### What to produce
Only a number is wanted here, namely how many lines of the data contain the string "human".
-------------------------
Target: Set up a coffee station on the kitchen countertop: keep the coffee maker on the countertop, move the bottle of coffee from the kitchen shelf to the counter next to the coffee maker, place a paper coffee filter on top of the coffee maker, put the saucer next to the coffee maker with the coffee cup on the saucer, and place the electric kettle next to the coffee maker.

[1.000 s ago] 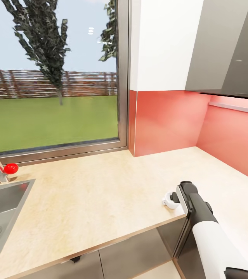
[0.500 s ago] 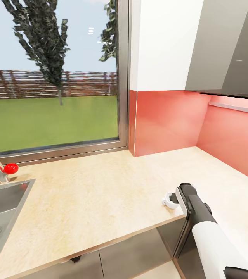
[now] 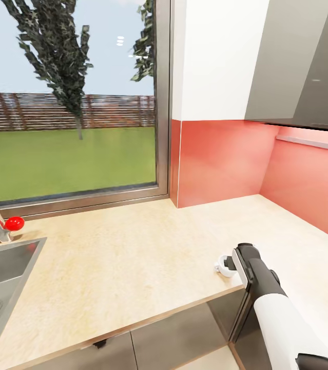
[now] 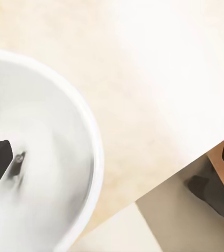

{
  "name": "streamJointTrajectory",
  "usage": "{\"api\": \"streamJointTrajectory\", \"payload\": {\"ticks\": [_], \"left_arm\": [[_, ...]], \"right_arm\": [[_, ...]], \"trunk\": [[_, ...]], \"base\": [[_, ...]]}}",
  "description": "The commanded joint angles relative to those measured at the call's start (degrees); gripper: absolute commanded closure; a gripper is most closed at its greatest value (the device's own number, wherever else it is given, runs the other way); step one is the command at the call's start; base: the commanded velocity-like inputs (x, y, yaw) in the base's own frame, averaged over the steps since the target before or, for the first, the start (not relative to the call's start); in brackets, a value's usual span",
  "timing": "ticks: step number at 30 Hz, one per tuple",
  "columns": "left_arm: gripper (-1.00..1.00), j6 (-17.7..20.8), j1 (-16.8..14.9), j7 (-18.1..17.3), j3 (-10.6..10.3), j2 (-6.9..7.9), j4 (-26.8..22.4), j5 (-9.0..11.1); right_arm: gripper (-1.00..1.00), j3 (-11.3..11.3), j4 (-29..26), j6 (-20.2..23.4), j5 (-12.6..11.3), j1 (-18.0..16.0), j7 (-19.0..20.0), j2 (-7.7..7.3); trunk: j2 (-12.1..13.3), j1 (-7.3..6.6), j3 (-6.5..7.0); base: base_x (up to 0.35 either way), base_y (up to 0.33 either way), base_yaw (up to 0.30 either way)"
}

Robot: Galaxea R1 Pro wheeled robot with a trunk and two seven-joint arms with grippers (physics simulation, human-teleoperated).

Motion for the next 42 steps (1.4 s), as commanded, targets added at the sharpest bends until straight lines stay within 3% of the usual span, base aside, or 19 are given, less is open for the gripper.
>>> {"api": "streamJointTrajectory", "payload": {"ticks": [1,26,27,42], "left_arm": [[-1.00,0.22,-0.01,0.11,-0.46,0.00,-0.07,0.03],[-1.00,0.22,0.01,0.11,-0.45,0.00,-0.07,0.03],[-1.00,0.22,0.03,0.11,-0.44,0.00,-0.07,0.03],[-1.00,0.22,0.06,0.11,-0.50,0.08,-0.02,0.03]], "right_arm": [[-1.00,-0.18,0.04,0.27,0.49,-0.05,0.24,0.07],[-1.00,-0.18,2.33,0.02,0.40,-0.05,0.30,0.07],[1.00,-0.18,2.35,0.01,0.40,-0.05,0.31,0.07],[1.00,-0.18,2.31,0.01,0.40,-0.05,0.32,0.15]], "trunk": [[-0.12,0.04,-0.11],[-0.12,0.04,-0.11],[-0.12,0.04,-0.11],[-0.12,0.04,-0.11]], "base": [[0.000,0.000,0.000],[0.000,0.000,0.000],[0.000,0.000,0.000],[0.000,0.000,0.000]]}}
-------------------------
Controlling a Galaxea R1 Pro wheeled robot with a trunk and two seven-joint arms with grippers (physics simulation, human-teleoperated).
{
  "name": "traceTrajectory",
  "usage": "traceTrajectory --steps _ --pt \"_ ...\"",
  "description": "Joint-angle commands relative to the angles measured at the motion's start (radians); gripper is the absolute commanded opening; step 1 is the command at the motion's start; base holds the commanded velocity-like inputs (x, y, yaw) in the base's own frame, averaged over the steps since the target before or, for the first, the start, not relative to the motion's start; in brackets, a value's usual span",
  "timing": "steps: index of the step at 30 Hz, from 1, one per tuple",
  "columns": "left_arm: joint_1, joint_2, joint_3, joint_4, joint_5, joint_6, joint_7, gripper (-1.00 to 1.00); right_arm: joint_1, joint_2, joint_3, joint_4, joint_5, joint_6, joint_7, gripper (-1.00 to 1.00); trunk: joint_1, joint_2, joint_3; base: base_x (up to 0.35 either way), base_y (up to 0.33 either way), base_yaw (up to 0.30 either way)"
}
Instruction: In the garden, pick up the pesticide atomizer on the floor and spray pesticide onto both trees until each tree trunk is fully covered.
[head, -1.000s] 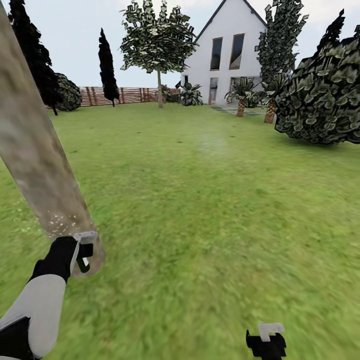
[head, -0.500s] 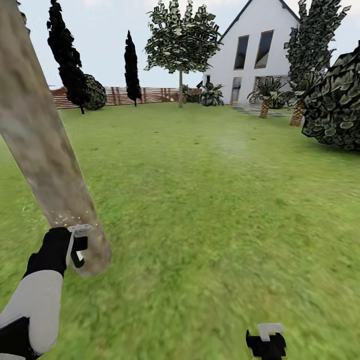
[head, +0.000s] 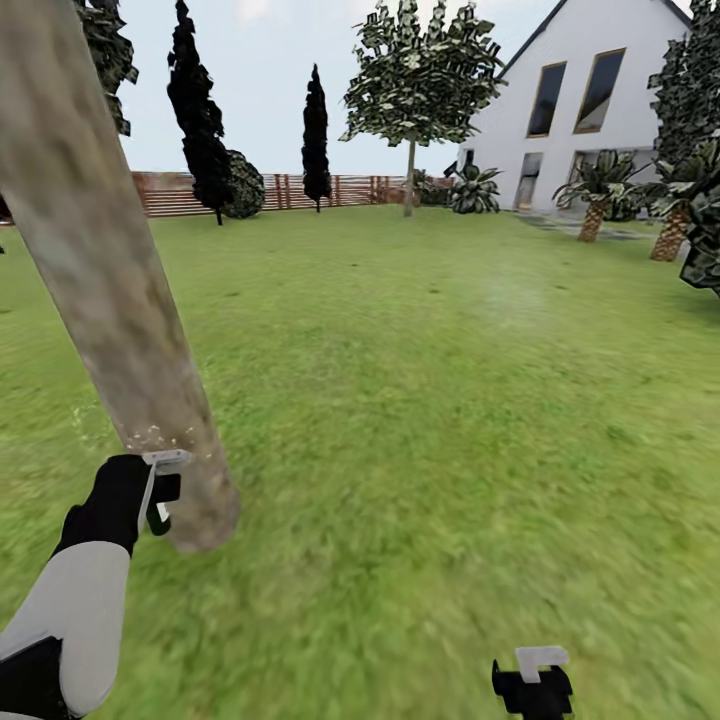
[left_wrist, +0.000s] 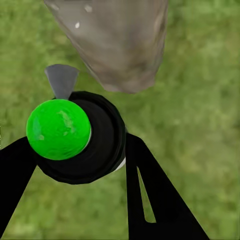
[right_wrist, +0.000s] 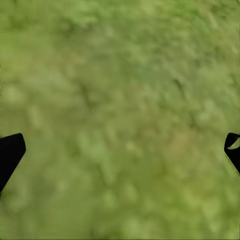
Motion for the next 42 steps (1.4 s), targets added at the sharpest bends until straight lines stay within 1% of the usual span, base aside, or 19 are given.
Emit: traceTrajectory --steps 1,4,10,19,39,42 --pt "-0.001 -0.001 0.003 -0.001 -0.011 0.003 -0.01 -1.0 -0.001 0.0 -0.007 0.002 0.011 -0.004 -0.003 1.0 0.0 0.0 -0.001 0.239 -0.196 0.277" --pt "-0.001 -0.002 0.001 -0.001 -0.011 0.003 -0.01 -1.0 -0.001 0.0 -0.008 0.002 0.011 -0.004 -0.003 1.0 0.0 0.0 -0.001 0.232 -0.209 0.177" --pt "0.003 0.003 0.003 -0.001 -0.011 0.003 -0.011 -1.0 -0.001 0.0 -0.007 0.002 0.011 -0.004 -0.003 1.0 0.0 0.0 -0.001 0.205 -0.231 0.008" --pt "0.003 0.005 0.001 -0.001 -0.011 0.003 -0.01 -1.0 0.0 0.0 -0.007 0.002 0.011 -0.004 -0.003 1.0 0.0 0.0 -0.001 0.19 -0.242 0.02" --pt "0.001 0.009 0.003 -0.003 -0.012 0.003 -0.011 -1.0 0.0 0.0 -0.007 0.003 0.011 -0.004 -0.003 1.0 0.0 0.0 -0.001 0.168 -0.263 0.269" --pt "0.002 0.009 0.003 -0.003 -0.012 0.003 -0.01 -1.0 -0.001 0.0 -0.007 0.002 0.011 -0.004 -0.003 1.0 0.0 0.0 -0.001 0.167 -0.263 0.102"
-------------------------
### Completed task
2